◆ About this exercise ◆
Transcribe the listing below only from the line with "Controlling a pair" up to and including the line with "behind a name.".
Recorded data below:
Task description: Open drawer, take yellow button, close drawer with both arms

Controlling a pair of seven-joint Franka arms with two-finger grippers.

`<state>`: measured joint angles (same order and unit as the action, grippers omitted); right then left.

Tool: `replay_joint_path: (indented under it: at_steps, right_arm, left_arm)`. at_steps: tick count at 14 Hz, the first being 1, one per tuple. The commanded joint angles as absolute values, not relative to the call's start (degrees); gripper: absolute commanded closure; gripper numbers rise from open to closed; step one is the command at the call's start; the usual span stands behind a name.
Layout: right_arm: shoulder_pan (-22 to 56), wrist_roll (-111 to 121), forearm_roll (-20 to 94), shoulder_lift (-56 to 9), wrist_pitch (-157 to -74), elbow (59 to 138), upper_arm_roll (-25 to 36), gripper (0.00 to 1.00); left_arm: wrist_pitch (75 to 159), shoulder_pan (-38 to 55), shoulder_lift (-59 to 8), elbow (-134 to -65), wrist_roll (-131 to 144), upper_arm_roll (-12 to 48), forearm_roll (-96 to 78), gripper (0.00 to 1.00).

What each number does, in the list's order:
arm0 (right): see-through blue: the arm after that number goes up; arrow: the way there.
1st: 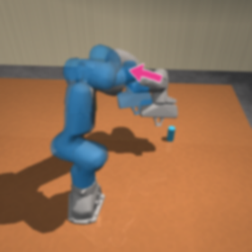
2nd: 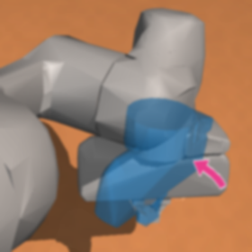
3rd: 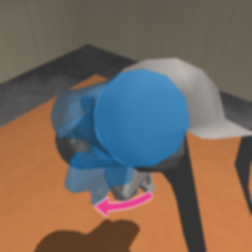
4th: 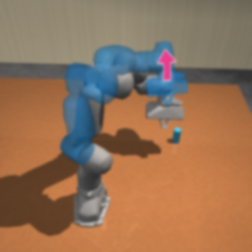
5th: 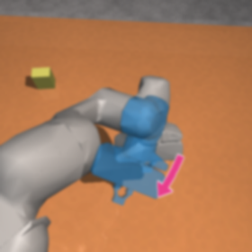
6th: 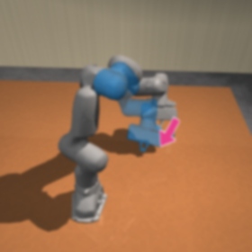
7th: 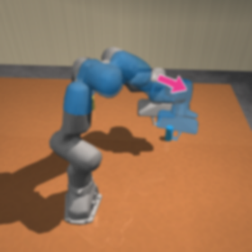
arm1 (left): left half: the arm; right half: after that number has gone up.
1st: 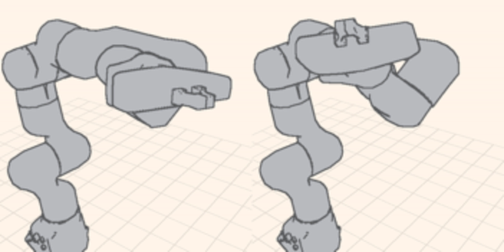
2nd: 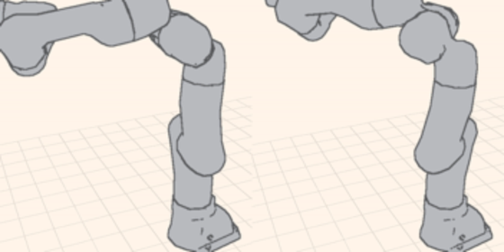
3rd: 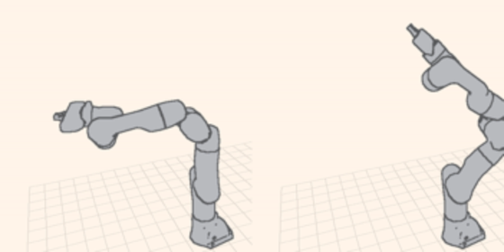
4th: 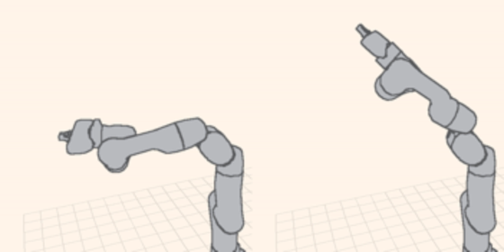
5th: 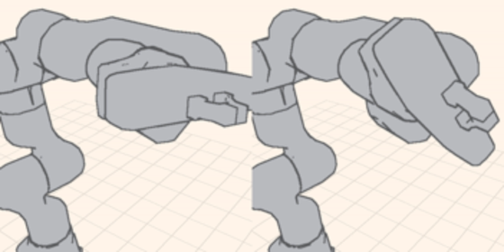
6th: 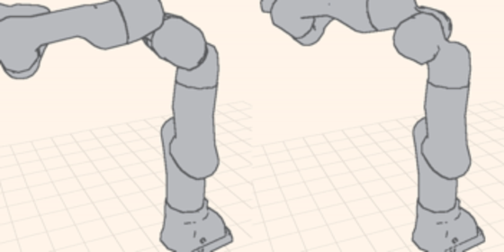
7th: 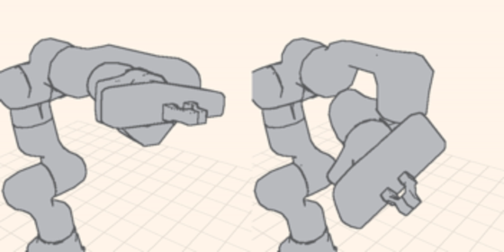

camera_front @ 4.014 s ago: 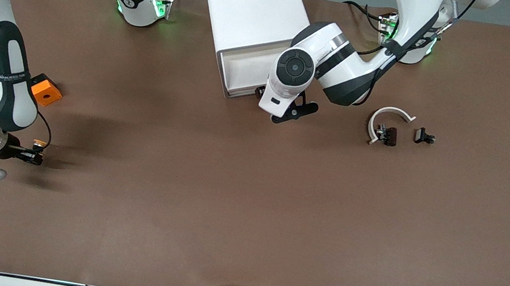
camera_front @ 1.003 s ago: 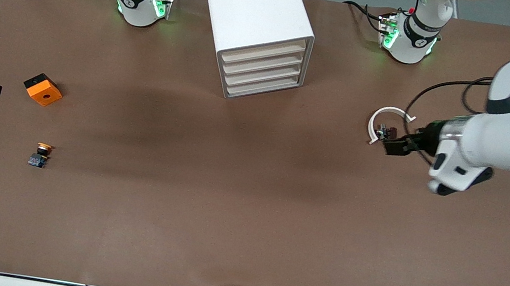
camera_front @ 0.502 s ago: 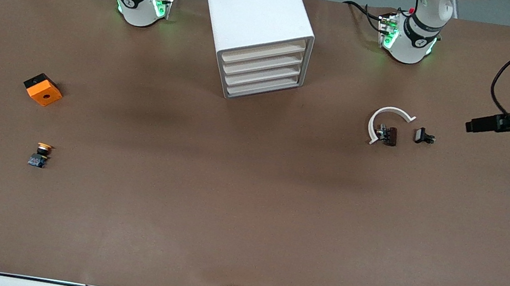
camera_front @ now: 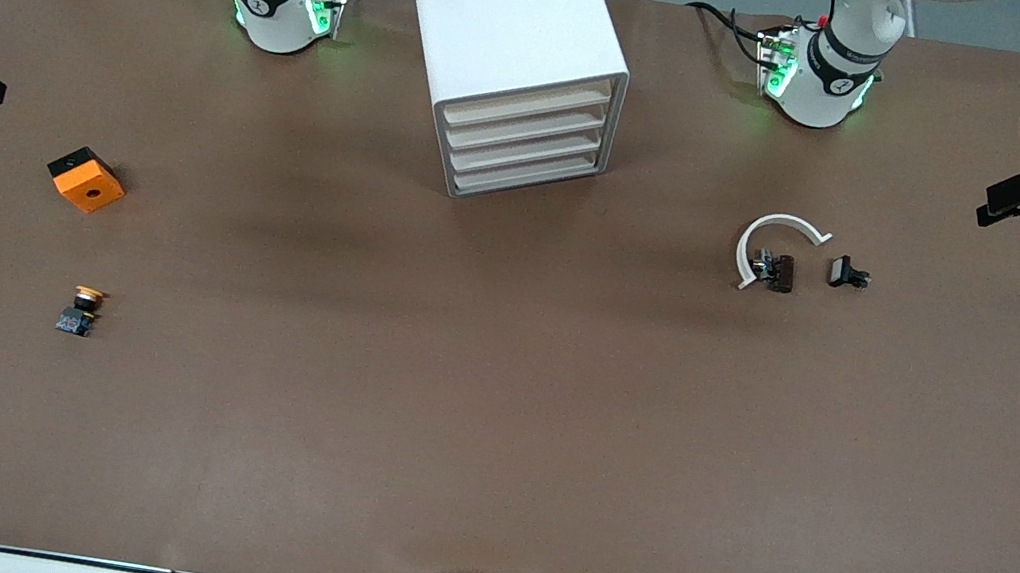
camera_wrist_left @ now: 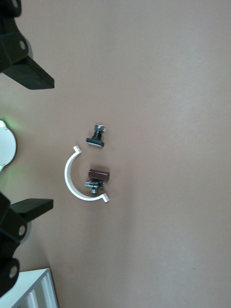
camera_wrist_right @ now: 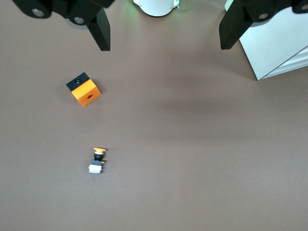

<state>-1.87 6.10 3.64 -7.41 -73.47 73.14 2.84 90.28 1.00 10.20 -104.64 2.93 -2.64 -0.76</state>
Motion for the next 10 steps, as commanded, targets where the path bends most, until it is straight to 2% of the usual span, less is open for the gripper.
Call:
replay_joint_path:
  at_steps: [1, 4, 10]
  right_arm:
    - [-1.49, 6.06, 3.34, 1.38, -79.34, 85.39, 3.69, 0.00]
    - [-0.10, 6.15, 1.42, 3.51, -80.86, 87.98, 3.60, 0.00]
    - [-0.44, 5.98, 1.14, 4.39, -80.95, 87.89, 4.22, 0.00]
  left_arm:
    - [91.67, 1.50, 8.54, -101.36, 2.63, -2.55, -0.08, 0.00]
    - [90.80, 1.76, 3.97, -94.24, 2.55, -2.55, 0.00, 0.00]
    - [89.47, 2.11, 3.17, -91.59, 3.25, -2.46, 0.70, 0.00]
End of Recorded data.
◆ Result below ◆
Controlling a pair of seven-joint Franka arms with two-finger grippers.

`<state>`: measured joint angles (same order and unit as the action, grippers omitted); right then left.

Tool: `replay_joint_path: (indented under it: at_steps, right_arm, left_arm)`. at_steps: tick count at 14 Hz, the first being 1, one per tuple. The commanded joint angles as absolute values, not relative to the call's start (degrees); gripper: absolute commanded closure; gripper numbers rise from open to closed; step one is the command at the call's start; the usual span stands behind a name.

Work on the exercise is now finished.